TAO Toolkit CV Inference Pipeline Quick Start Scripts

This page describes how to use the TAO Toolkit CV Inference Pipeline Quick Start Scripts after the Installation Prerequisites are installed.

The Quick Start Scripts hide container downloads, updates, model compilation, and more. Here is a flow diagram of the Quick Start process:

../../_images/tao_cv_inf_pipeline_quick_start_flow.png

First, navigate to the directory that houses the scripts and ensure that they are executable:

cd scripts
chmod +x *.sh

All the scripts should be executed within this scripts directory.

These scripts will automatically pull containers and models for x86 or aarch64 (Jetson).

Configuration

General configuration for the containers deployed using the Quick Start Scripts can be viewed in the config.sh file. By default, the configuration file is set to launch all available containers on the supported GPU, which is selected automatically based on the system architecture.

If you would like to use a video handle, ensure your video device handle (for example, /dev/video0) has been entered in config.sh to make it discoverable to the relevant Client container.

Note

Make note of the resolutions and FPS support for your video handle (e.g. using the command v4l2-ctl --list-formats-ext).

Models are automatically downloaded to the host machine at the location (absolute path) specified by the variable models_location inside the config.sh. This location becomes important in the context of retraining and replacing the TensorRT models.

By default, deployable TAO models come encrypted with their own keys. The keys listed in the config are specific to these models and do not need to be modified unless a user wishes to work with retrained and re-encrypted TAO models.

The config.sh file contains a field to specify a volume mount for the sample applications. This would be useful in the case of a user wanting to modify applications and saving that new source to the host machine as opposed to the container (which if exited can result in loss of modifications).

All of the configuration options are documented within the configuration file itself.

Note

The NVIDIA Triton server will be listening/broadcasting on ports 8001 for gRPC, 8000 for HTTP, and 8002 for Triton metrics.

Initialization

Run the following:

bash tao_cv_init.sh

The tao_cv_init.sh script will pull all the relevant containers and models to the machine. It will also download specific 3rd party dependencies to our client container.

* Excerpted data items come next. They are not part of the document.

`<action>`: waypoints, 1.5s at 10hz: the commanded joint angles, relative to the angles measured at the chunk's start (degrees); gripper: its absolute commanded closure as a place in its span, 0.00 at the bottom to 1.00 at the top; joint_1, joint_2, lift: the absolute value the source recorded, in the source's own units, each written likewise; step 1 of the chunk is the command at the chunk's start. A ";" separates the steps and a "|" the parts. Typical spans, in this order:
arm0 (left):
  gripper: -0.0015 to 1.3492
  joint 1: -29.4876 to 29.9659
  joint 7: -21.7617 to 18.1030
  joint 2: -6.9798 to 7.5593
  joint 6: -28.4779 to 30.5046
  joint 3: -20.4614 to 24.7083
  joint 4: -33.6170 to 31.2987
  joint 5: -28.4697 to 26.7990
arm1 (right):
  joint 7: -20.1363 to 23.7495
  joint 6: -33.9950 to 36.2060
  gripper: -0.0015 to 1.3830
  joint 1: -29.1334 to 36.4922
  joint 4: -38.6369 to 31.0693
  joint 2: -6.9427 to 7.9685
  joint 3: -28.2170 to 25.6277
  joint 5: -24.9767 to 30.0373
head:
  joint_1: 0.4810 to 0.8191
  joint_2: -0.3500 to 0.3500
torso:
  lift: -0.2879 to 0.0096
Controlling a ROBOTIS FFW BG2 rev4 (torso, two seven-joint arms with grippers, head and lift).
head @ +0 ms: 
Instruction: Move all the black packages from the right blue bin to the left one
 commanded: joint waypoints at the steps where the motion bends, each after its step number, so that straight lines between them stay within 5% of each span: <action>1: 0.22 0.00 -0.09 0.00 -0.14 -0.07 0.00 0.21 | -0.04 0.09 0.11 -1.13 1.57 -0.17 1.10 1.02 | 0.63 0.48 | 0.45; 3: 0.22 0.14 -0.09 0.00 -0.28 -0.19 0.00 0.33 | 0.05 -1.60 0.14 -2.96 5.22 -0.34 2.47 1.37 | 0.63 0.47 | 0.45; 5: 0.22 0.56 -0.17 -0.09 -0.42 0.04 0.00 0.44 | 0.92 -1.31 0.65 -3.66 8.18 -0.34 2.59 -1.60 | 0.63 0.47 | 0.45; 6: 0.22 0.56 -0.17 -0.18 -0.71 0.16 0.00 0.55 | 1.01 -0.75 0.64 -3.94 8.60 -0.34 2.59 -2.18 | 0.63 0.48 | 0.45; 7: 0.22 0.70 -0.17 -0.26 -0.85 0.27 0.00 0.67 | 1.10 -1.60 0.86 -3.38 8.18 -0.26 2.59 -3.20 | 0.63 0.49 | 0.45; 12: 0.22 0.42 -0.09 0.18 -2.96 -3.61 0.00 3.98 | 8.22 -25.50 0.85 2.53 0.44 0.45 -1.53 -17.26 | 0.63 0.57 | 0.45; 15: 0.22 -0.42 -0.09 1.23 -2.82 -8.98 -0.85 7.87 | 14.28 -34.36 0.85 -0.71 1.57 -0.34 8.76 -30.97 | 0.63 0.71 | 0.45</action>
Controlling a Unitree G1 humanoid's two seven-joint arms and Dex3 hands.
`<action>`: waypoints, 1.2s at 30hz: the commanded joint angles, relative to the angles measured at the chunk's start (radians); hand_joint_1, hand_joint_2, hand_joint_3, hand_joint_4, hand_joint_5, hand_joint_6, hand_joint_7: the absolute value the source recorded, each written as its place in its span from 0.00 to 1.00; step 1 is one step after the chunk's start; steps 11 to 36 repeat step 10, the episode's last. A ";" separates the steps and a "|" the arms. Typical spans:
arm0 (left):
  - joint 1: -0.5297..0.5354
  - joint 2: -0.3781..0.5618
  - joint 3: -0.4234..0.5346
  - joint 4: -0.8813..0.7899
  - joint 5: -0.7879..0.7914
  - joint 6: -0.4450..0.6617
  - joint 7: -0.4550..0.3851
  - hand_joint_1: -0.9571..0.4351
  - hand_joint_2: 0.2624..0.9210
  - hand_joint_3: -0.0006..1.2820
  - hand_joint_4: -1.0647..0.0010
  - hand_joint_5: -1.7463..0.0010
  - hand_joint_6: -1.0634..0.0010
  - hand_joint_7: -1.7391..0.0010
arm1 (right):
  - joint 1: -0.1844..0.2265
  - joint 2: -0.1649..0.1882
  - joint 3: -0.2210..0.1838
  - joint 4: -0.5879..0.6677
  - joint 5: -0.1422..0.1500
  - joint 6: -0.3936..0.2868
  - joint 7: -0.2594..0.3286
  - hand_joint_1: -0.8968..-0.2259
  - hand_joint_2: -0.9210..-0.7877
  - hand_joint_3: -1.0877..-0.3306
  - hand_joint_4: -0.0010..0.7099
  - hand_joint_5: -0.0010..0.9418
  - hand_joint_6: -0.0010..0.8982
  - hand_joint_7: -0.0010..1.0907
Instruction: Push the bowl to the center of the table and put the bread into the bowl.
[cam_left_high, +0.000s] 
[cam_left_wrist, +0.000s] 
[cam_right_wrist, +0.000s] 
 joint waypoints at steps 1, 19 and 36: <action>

Successful completion of this download will result in the following:

[INFO] Finished pulling containers and models

The script will then compile the TAO models into TensorRT models to deploy for the NVIDIA Triton Server. This step will take up to 10 minutes as it compiles all the TAO models for the Inference Pipeline. Upon successful completion, you will see the following:

[INFO] SUCCESS: Proceed to 'tao_cv_start_server.sh'

Launching the Server and Client Containers

Run the following:

bash tao_cv_start_server.sh

This will launch the NVIDIA Triton Server for inference requests. To verify that the server has started correctly, you can check if the output shows the following:

+----------------------------------+---------+-------------+
| Model                            | Version | Status      |
+----------------------------------+---------+-------------+
| bodypose_384x288_ensemble_tlt    | -       | READY       |
| bodypose_384x288_postprocess_tlt | 1       | READY       |
| bodypose_384x288_tlt             | 1       | READY       |
| emotionmlp_tlt                   | 1       | READY       |
| facedetect_ensemble_tlt          | 1       | READY       |
| facedetect_postprocess_tlt       | 1       | READY       |
| facedetect_tlt                   | 1       | READY       |
| faciallandmarks_tlt              | 1       | READY       |
| gaze_facegrid_tlt                | 1       | READY       |
| hcgesture_tlt                    | 1       | READY       |
| heartrate_two_branch_tlt         | 1       | READY       |
+----------------------------------+---------+-------------+

...

I0428 23:20:38.955865 1 grpc_server.cc:3979] Started GRPCInferenceService at 0.0.0.0:8001
I0428 23:20:38.957249 1 http_server.cc:2717] Started HTTPService at 0.0.0.0:8000
I0428 23:20:38.999728 1 http_server.cc:2736] Started Metrics Service at 0.0.0.0:8002

To stop the server, use ctrl-c in the relevant terminal.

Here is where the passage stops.